We might also want to graphically compare arsenic concentrations among the geographic regions in our dataset. We can do this by creating boxplots. Boxplots are particularly useful when comparing the mean, variation, and distributions among multiple groups.
In R, one way to create a boxplot is using the boxplot()
function. We don’t need to use pipes for this command, but instead will specify what columns we want to use from the dataset inside the boxplot()
function itself.
This command follows the code structure:
boxplot(column_we’re_plotting ~ grouping_variable, data = dataset, main = “Title of Graph”, xlab = “x_axis_title”, ylab = “y_axis_title”)
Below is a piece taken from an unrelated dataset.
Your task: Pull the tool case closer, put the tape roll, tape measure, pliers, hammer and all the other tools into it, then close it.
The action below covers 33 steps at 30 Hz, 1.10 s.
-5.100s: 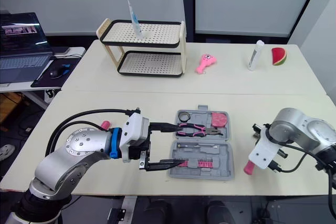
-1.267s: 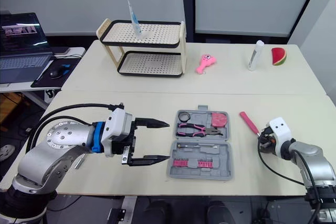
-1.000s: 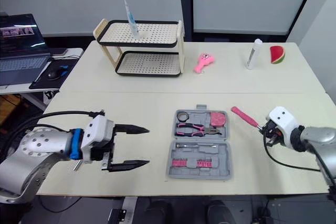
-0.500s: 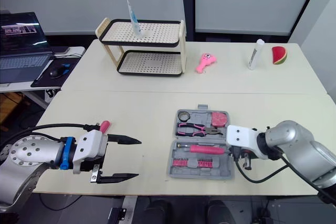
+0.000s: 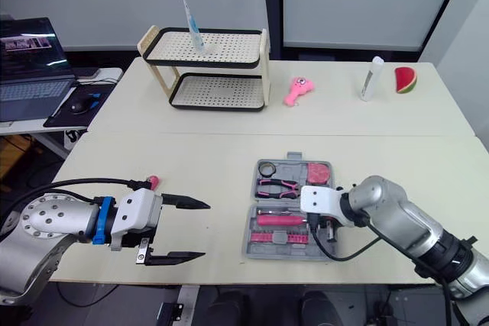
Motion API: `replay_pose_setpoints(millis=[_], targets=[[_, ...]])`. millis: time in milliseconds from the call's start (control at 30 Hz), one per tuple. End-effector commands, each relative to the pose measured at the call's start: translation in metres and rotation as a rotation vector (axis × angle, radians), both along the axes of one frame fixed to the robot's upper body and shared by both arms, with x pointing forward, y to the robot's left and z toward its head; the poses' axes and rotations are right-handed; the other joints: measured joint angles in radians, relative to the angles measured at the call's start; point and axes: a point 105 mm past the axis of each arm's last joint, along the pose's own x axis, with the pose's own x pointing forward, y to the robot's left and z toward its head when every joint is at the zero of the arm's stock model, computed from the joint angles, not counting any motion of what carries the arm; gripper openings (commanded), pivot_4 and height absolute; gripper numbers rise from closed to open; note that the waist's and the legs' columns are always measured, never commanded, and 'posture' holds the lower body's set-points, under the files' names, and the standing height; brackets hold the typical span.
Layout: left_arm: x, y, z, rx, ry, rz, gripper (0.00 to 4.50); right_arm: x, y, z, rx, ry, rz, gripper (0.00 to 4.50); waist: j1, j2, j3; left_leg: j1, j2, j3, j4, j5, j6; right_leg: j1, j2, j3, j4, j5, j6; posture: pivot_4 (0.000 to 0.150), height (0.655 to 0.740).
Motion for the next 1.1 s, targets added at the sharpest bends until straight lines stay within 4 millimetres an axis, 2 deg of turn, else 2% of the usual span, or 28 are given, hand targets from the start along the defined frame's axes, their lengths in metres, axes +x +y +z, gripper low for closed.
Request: replay_pose_setpoints(millis=[33, 300, 633, 1100], targets=[[-0.004, -0.006, 0.003, 0.002, -0.017, -0.032, 4.50, 0.003, 0.009, 0.004, 0.010, -0.028, 0.035, 0.22, 0.000, 0.000, 0.000, 0.000, 0.000, 0.000, 0.000, 0.000, 0.000, 0.000, 0.000, 0.000, 0.000, 0.000, 0.000, 0.150, 0.7400], [-0.003, -0.009, 0.005, -0.007, -0.021, -0.033, 4.50, -0.001, 0.013, -0.001, 0.003, -0.020, 0.070, 0.22, -0.001, 0.000, 0.000, 0.000, 0.001, 0.000, 0.000, 0.000, 0.000, -0.001, 0.000, 0.000, 0.001, 0.000, 0.000, 0.150, 0.7400], [0.000, -0.011, 0.006, -0.009, -0.025, -0.038, 4.50, -0.002, 0.017, 0.006, 0.019, -0.034, 0.086, 0.22, -0.001, 0.000, 0.000, 0.000, 0.000, 0.000, 0.000, 0.000, 0.000, -0.001, 0.000, 0.000, 0.001, 0.000, 0.000, 0.150, 0.7400], [0.000, -0.016, 0.007, -0.014, -0.033, -0.042, 4.50, -0.001, 0.010, -0.005, -0.016, -0.016, 0.064, 0.22, -0.001, 0.000, 0.000, 0.000, 0.000, 0.000, 0.000, 0.000, 0.000, -0.001, 0.000, 0.000, 0.001, 0.000, 0.000, 0.150, 0.7400]])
boxplot(As_EPA3051 ~ region,
data = soil.values.clean,
main = "Arsenic Concentration by Geographic Region",
xlab = "Region",
ylab = "Arsenic Concentration in mg/kg")
By using a boxplot, we can quickly see that, while one sampling site within Baltimore City has a very high concentration of arsenic in the soil, in general there isn’t a difference in arsenic content between Baltimore City and Montgomery County.
QUESTIONS:
Create a histogram for iron concentration, as well as a boxplot comparing iron concentration by region. Is the iron concentration similar among regions? Are there any outlier sites with unusually high or low iron concentrations?
Create a histogram for lead concentration, as well as a boxplot comparing lead concentration by region. Is the lead concentration similar among regions? Are there any outlier sites with unusually high or low lead concentrations?
Look at the maps for iron and lead on the BioDIGS website. Do the boxplots you created make sense, given what you see on these maps? Why or why not?